Percio’ se un utente ‘mau’ modifica ad esempio il file .bash_profile presente nella sua directory home (/home/mau), tali modifiche saranno valide per lui ma non per tutti gli altri utenti che continueranno ad usare il file profile generale presente nella directory /etc.

Stesso discorso vale per il file bashrc. Il file profile presente nella directory /etc puo’ essere paragonato al file autoexec.bat del dos.

Questo file infatti contiene l’inizializzazione di alcune variabili di sistema e l’esecuzione di alcuni programmi di avvio. I file bashrc invece contiene gli alias ed alcune funzioni definibili dall’utente.

Un alias e’ un nome mnemonico che si puo’ dare ad un comando. Ad esempio il comando che visualizza tutti i file di una directory:

ls -lai

puo’ avere come alias il nome ‘elencafile’ oppure ‘lsa’ oppure ‘dir’ (per gli amanti del DOS) o un qualsiasi altro nome scelto dall’utente.

Un’altra differenza che contraddistingue il file profile dal file bashrc sta nel fatto che mentre il primo viene eseguito al momento del login da parte dell’utente, il secondo viene eseguito ogni volta che viene creata una shell o una subshell.

Quando l’utente effettua il login, viene creata una shell chiamata shell di login, percio’ viene eseguito prima il file profile e poi il file bashrc.

Quando un utente crea una subshell od una shell che non e’ di login (ad esempio apre una finestra Xterm) viene eseguito il file bashrc.

In un sistema Linux, oltre ai file di inizializzazione della shell attivati al momento del login, e’ presente anche un file attivato al momento del logout.

Una subshell viene creata automaticamente dal sistema ogni volta che si esegue un comando oppure intenzionalmente dall’utente lanciando il comando che crea la shell (che nel caso di shell BASH e’ ‘bash’).

Ogni volta che un utente effettua il logout e si scollega dal sistema, viene eseguito il file .bash_logout. In questo file sono presenti tutte le operazioni di chiusura che l’utente vuole eseguire.

Questo file non viene creato automaticamente come gli altri gia’ visti, percio’ occorre crearlo manualmente con un editor di testi qualsiasi (ad esempio vi).

In questo file puo’ essere contenuto ad esempio un messaggio di arrivederci con un comando tipo echo “Arrivederci”.
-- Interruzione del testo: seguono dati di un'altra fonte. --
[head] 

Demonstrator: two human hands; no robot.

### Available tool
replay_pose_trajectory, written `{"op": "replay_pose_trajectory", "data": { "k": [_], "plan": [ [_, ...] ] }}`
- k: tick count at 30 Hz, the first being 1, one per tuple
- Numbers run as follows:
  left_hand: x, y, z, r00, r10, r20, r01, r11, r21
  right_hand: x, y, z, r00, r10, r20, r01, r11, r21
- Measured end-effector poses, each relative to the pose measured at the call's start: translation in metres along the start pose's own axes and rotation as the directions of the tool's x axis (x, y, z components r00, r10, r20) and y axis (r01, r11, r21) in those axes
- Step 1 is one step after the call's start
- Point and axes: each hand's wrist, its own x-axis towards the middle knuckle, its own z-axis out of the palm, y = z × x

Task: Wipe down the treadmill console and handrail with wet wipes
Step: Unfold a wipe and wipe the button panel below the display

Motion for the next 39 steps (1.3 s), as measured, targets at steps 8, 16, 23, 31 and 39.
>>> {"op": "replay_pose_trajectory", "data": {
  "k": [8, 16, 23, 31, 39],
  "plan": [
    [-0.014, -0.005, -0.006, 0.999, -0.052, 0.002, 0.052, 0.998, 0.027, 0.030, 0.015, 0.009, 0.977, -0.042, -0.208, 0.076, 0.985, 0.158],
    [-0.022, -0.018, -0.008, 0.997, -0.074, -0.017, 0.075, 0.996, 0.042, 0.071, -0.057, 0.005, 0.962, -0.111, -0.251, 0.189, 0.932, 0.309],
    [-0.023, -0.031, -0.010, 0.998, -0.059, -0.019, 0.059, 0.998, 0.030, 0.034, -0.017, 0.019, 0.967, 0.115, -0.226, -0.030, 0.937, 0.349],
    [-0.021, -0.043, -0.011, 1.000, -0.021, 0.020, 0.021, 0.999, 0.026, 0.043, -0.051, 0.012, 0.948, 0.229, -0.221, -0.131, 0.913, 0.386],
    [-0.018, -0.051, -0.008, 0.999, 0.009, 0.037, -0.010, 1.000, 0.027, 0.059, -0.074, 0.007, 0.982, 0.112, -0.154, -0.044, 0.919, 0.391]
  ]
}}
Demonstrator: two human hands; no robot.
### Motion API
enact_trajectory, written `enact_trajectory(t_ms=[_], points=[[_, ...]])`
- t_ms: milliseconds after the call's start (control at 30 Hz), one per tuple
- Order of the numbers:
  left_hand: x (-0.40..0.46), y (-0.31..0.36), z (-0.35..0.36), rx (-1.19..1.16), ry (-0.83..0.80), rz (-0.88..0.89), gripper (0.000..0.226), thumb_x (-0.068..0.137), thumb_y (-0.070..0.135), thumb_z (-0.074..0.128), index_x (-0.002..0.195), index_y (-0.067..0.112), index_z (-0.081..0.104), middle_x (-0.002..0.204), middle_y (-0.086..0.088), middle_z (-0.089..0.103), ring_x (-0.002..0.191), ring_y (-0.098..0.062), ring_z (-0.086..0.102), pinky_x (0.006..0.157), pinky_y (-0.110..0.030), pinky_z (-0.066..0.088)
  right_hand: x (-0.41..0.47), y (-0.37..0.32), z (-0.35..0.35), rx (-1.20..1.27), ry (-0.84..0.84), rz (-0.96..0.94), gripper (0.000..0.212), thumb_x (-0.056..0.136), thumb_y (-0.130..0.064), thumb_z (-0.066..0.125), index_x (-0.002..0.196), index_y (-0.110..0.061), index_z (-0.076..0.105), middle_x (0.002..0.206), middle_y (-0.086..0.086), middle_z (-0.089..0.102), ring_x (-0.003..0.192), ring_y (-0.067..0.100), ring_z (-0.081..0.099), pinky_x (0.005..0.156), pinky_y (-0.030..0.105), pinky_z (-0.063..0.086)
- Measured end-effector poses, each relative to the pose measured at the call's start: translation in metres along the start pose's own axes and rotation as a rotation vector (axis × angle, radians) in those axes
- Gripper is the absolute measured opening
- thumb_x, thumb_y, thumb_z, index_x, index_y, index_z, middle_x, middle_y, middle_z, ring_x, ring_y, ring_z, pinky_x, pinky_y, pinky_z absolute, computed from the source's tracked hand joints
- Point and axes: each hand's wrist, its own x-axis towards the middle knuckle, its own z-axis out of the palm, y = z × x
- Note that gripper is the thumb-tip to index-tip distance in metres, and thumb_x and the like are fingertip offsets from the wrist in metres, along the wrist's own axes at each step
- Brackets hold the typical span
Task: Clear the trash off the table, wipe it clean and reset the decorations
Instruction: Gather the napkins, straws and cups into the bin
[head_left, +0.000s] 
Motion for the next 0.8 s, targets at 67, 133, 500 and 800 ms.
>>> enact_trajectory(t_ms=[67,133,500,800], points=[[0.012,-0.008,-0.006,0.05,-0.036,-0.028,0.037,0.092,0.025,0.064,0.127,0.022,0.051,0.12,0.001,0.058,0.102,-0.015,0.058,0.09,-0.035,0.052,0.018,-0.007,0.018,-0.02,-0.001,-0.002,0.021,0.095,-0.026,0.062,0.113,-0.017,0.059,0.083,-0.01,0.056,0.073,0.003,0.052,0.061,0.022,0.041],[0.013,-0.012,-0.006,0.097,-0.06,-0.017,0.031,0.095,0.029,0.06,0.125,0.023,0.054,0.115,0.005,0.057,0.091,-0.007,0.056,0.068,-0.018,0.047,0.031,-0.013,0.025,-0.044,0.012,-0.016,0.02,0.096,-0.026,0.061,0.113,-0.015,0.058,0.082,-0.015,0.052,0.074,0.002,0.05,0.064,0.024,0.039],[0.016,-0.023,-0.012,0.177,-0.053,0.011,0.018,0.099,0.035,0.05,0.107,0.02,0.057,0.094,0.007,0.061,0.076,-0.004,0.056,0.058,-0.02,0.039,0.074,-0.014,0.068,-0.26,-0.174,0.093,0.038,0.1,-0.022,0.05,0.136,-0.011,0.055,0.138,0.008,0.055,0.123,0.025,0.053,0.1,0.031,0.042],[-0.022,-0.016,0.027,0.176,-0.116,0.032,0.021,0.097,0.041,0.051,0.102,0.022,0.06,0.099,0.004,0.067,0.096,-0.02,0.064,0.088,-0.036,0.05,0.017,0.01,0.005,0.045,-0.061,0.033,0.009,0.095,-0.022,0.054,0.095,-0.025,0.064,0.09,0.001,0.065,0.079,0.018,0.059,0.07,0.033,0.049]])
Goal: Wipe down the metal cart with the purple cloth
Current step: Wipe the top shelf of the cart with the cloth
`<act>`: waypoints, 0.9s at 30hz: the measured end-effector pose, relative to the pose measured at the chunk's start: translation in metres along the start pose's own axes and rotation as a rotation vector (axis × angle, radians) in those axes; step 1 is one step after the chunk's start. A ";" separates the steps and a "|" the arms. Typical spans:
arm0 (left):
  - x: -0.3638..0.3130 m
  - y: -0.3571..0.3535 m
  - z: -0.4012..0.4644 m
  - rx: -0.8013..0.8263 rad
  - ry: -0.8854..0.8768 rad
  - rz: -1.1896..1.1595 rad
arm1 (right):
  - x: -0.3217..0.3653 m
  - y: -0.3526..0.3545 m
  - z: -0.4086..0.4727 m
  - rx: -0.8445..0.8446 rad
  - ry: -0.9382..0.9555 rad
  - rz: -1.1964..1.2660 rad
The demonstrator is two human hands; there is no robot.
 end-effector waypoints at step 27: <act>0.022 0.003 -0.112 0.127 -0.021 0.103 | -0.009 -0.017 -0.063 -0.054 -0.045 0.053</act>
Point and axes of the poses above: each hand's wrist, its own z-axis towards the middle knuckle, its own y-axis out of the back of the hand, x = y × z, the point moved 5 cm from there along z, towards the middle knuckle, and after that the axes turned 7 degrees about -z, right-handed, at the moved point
Riassumendo, non appena un utente effettua il login nel sistema:

1-viene automaticamente creata una shell di login
2-viene eseguito il file profile presente nella directory /etc che definisce le variabili generali
3-viene eseguito il file .bash_profile presente nella directory home dell’utente

4-viene eseguito il file bashrc presente nella directory /etc dove sono presenti gli alias dei comandi
5-viene eseguito il file .bashrc presente nella directory home dell’utente
6-non appena l’utente effettua il login dal sistema, viene eseguito il file .bash_logout.